CASE STUDY: When Leaders Delay Setting Boundaries: The Cost of Missing Working Protocols in Complex Environments

Context

I was deployed into the critical start-up phase as the right hand to a first-time executive leading delivery within a large, 24/7 program across a complex public–private partnership alliance.

The environment was high-pressure from day one. Multiple partner organisations, local and international were involved, and several were co-located in the same building to drive efficiency and access.

On paper, everything looked solid. Contracts, milestones, and deliverables were clearly defined. But what wasn’t defined and what mattered most in practice, was how people would actually work together, day to day.

Early Warning Signs

It became clear very quickly that one of the major partner executives had a strong presence. The newbie executive felt it, a sense of being watched, tested, and expected to deliver more than what was formally agreed.

Requests started coming in: extra reports, daily and weekly updates beyond scope, and “Quick asks” that weren’t quick.

None of it sat within the agreed remit, but none of it was refused.

Advice Given (and Not Taken)

At this point, I strongly advised the newbie executive to establish working protocols immediately formal or informal MOUs that would define:

  • How requests are made and prioritised

  • What sits inside vs outside scope

  • How communication and escalation should work

The message was simple: “Set the boundaries now, it only gets harder later.”

But the timing was never “right.” There was hesitation, not wanting to appear difficult, wanting to prove capability, and a reluctance to push back on the largest partner.

So nothing was formalised.

What Followed

Without those boundaries, the environment shifted, slowly at first, then all at once.

Work expanded beyond control. Everything became urgent. Interruptions became constant.

The team (both senior and junior) felt it immediately.

High performers who were normally composed and structured started operating in survival mode. People were working long hours, but not effectively, constantly pulled off task, responding instead of leading.

There were moments where:

  • Senior team members were visibly distressed

  • Juniors were approached directly in hallways for minor partner requests

  • Clashes began to occur between teams and stakeholders

The line between formal obligations and informal demands had completely blurred.

At one point, I had to step in and push back on a request that would have required an additional full-time resource, which we neither had budget for nor strategic justification to support. Left unchecked, it would have embedded further misalignment into the program.

Escalation and Cost

As pressure built, issues that should have been small and manageable became complex.

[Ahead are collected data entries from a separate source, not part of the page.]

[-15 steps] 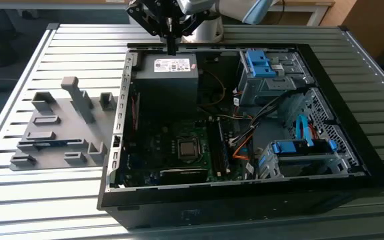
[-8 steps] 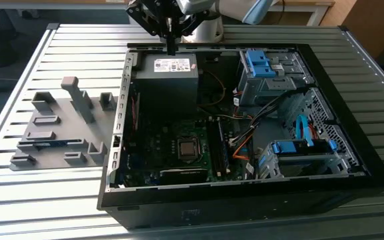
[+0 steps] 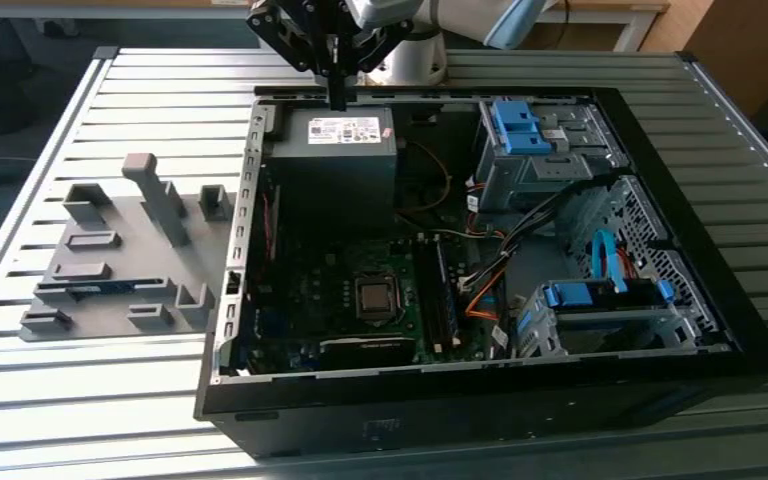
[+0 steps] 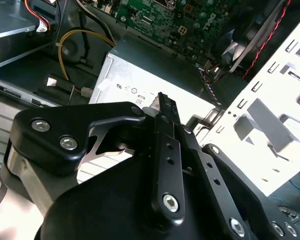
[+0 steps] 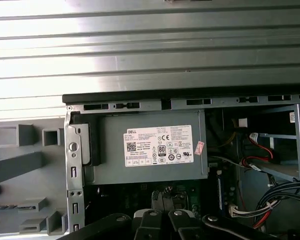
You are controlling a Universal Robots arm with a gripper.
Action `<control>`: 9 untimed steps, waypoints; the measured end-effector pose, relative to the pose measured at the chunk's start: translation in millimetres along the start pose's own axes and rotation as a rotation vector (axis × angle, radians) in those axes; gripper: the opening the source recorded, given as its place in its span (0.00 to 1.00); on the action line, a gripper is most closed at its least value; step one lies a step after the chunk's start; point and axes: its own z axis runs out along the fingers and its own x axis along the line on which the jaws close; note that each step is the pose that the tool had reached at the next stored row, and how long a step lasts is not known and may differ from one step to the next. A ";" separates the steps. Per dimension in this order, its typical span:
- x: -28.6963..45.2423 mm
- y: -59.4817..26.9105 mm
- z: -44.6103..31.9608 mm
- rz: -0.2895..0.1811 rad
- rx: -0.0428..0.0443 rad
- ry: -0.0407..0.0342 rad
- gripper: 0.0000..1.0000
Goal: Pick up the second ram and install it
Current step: 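Reach for the second ram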
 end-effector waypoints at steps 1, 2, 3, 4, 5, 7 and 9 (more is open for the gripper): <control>0.3 0.0 0.0 0.000 0.0000 0.0000 0.11; 0.6 -0.1 0.0 0.000 -0.0001 0.0000 0.11; 0.9 -0.1 0.0 0.000 0.0000 0.0000 0.11; 1.1 -0.1 0.1 0.000 -0.0001 0.0000 0.11; 1.4 -0.1 0.1 0.000 -0.0001 -0.0001 0.11; 2.1 -0.2 0.1 0.000 -0.0001 0.0000 0.11; 2.7 -0.2 0.1 0.000 -0.0001 0.0000 0.11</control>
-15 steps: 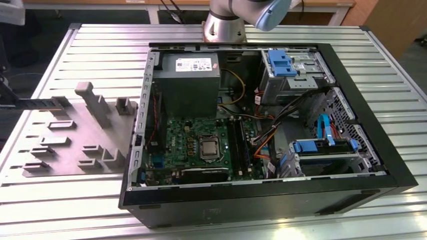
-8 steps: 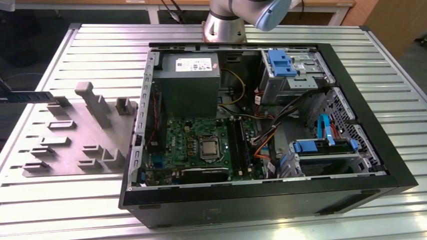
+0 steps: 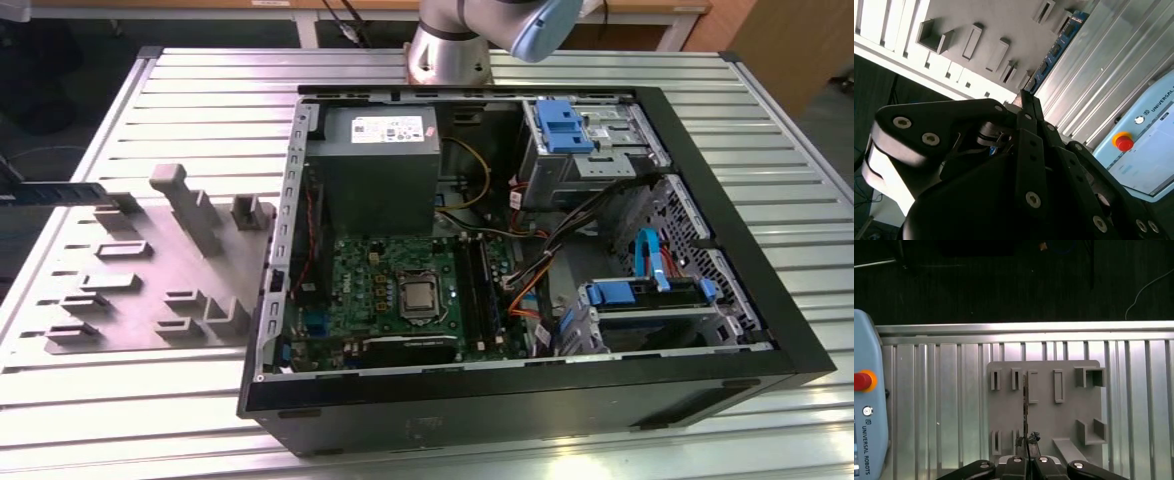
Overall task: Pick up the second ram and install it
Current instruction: 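Pick up the second ram and move it above second insertion slot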
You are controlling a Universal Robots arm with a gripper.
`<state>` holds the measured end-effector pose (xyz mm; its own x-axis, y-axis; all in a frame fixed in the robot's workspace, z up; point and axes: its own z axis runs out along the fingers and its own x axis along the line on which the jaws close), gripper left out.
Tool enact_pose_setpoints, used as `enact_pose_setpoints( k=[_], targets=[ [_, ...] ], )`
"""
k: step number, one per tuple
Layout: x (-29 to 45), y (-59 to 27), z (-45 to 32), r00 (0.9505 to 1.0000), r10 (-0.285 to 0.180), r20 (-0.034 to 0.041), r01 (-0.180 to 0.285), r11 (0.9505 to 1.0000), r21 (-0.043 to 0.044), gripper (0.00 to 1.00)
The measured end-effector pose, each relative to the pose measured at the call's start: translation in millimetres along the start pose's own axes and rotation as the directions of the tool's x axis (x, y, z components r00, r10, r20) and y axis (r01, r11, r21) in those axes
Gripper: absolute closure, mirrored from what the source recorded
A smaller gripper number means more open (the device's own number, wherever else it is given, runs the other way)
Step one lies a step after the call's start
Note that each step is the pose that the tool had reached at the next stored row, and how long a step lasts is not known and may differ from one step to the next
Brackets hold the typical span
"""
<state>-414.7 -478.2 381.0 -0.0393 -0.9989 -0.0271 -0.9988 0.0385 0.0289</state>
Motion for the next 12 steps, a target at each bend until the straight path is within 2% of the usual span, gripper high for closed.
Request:
enact_pose_setpoints(
  k=[5,12],
  targets=[
    [-0.4,-10.5,-0.1,1.0000,0.000,0.0001,0.000,1.0000,0.0002,0.88],
    [-1.5,-39.3,-0.8,1.0000,0.000,0.0002,0.000,1.0000,0.0003,0.88]
  ],
)
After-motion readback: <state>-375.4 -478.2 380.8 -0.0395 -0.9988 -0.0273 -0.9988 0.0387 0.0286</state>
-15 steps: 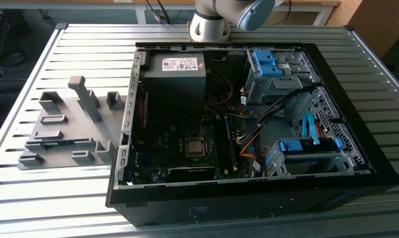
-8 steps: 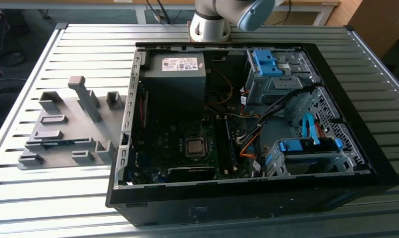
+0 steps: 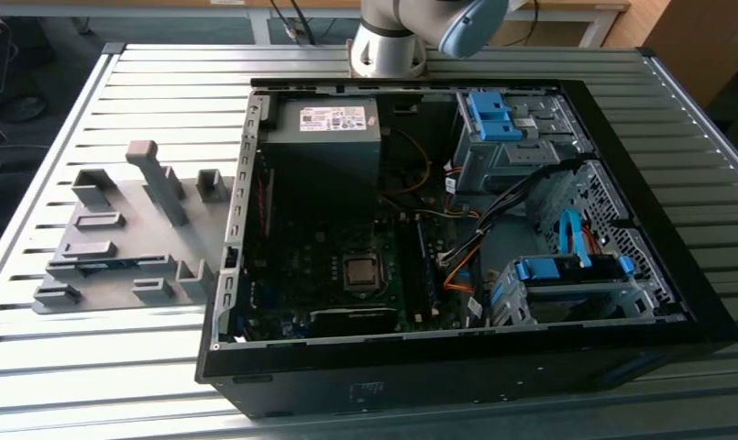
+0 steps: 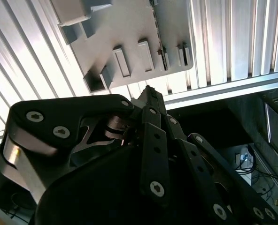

  • Legal teams were brought in to interpret and untangle expectations

  • Time and money were spent resolving matters that should never have escalated

  • Friction between partners increased

And importantly, people started to leave. Some individuals walked away from the project entirely, not because of the work itself, but because of the environment created by constant, unmanaged demand.

The Reality

This wasn’t a failure of delivery capability. It wasn’t even a failure of contract. It was a failure to define how people work together beyond the contract.

Because in these environments, the real pressure doesn’t come from what’s written, it comes from what’s asked, informally, every single day.

What Should Have Happened

Working protocols, even light-touch, should have been established within the first 30–60 days, including:

  • A shared understanding of what is in scope vs additional

  • Clear triage of requests (urgent vs BAU vs non-essential)

  • Agreed communication pathways and escalation points

  • A simple RACI structure to define who owns what

  • A mechanism to surface and resolve friction early

This does not need to be heavy or legalistic, but it does need to exist.

A short, facilitated session with key executives, even just a few hours, would have set the tone, built trust, and prevented much of what followed.

Final Reflection

You either define how the partnership works, or it defines itself. And when it defines itself, it often does so through: power imbalance, informal pressure and the goodwill of teams who eventually burn out.

I’ve seen this pattern more than once in Australia and internationally. Where clear protocols exist, small issues stay small. Where they don’t, small issues compound into:

  • Rework

  • Duplication

  • Cost blowouts

  • And ultimately, people walking away, or capable people no longer able to perform at their best on what matters most

The lesson is simple: Set the rules of engagement early (not perfectly), but clearly.

Because in complex environments, protecting your team’s focus and capacity is not optional, it is leadership.